Next thing I know my eyes are prised open and I'm staring at a man with mischief in his green eyes and sandy blonde curls hanging over his forehead. I know him! "Clear and responsive" he says shining a light in my eyes that makes me twitch at the side of my eye. "Ah! There we go." He says smiling closing my right eye softly. "I know you can hear us Charlotte. Come back to them. I need to get to know the famous LT" he says whispering in my ear. "I know you won't want this but I'm going to give you something to let you sleep in the hope that it will help you to heal whatever is stopping you from opening those pretty eyes yourself" he tells me and I want to refuse but maybe that's what I need. He lifts my hand and I feel warmth spread into my veins before he places a soft kiss to my hand.

Not too long after this I feel myself becoming even heavier if that's possible and sleep claims me.

I wake again to the sound of slow heavy breathing and the feel of a warm head on my arm. I try to open my eyes but not only is it impossible still but I kinda feel sleepy from the meds. I take a deep breath and smell cinnamon and instantly think of Matteo. I take comfort in the fact that he is sitting here with me and try to enjoy my time with him. The only other noise in the room is the beeping of what I assume is my heart monitor so it is peaceful.

I don't know how long he stayed silent for and I can't be certain that I didn't zone in and out but I hear his breathing change and his head moves slightly against me.
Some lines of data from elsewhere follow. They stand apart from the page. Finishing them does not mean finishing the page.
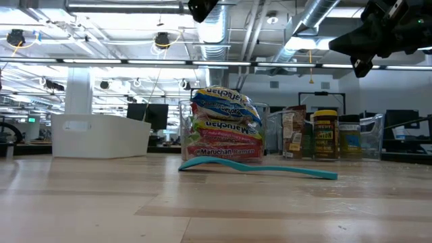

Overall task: Pick & Place Food Item
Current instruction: Put the blue spoon into the white bin

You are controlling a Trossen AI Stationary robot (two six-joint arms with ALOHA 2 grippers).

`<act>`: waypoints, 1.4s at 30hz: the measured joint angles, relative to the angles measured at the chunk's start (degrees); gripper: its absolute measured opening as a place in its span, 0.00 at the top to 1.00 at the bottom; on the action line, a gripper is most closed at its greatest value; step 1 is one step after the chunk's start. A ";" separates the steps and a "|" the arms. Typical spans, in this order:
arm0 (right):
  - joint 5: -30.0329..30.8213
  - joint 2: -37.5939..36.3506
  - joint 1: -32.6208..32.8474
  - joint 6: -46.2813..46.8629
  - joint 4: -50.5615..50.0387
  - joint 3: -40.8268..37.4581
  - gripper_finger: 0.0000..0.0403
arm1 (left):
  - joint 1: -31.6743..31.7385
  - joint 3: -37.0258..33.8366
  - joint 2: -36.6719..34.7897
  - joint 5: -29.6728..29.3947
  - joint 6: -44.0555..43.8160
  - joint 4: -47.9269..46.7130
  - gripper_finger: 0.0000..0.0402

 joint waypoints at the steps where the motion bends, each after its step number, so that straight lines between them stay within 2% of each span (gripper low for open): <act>1: 0.00 0.00 0.00 0.00 0.00 0.02 1.00 | 0.36 0.80 0.00 -0.10 0.01 -0.97 0.91; 12: 0.00 0.00 0.02 0.00 0.00 0.00 1.00 | 2.73 7.14 0.00 0.07 1.51 -0.60 0.91; 19: 0.00 0.02 0.00 0.00 -0.02 0.02 1.00 | 3.21 7.77 0.88 2.39 1.79 11.06 0.91; 21: 0.00 0.00 0.00 0.00 -0.11 0.00 1.00 | 3.19 7.88 2.43 3.48 2.87 14.18 0.91; 28: 0.00 0.00 0.02 0.00 -0.44 0.00 1.00 | 2.97 7.71 9.96 6.03 2.78 14.16 0.91; 36: 0.01 0.00 0.01 -0.01 -0.48 0.00 1.00 | 2.71 11.43 18.37 6.19 2.77 3.75 0.91; 42: 0.01 0.00 0.00 0.00 -0.59 0.00 1.00 | 2.84 13.34 22.03 6.19 2.78 -8.50 0.91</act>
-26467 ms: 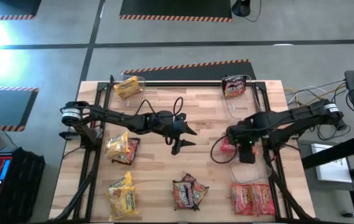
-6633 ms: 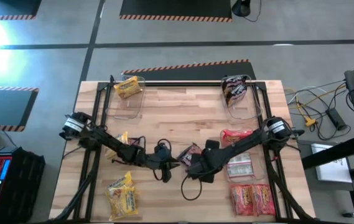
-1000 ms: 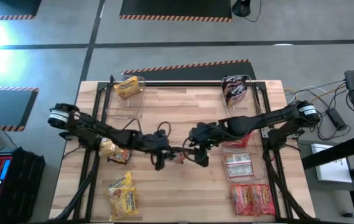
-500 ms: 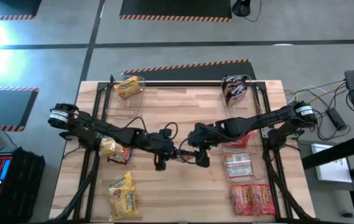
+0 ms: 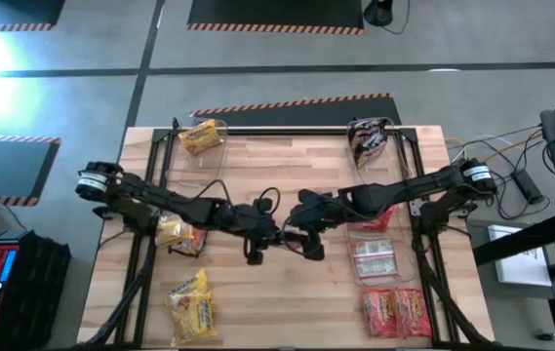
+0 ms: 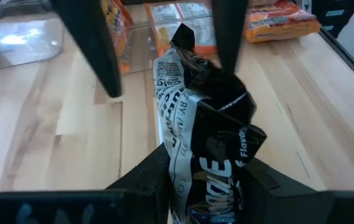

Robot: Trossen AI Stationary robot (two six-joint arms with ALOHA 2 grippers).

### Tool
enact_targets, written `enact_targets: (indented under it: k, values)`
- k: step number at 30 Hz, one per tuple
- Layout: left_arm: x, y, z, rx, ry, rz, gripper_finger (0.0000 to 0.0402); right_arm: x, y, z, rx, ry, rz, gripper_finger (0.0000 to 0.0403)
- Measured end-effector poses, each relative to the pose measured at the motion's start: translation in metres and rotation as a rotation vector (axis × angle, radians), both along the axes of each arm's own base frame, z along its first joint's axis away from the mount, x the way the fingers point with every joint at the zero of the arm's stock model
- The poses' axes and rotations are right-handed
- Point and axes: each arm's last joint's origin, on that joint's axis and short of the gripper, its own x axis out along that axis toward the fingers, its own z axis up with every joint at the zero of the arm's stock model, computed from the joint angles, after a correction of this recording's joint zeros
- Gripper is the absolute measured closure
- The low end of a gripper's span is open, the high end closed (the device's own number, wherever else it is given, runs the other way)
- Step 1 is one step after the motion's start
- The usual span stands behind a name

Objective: Sort Maruchan noodles
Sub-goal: Put the black noodle pack into the top right transparent bin

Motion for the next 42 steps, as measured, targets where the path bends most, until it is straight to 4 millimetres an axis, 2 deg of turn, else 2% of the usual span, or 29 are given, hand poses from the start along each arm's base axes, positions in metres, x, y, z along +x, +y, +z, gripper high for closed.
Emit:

I hear the creak of the chair and feel the cool air on my arm where he has sat up. He grunts and sighs and I can imagine him doing one of his sleepy stretches and not only that my mind wanders to the sights of his abs and happy trail. Bad Lottie!

"Oh ma Bella. Why won't you open those eyes and come back to me. I need your sweetness and delight in my life. I never knew one person could change me so much until you came along and I'm greedy for more." He says gravelly in his sleepy voice and I want to tell him that I'm not going anywhere. "You should see us, no one is eating my food and sleep, ha, what's that. We don't want to be away from you for any longer than we need to. You are the heartbeat of our family beautiful and I don't think we realised that we had just been wandering until you came along. You are my everything, Our everything." He says leaning his head back against my hand kissing it.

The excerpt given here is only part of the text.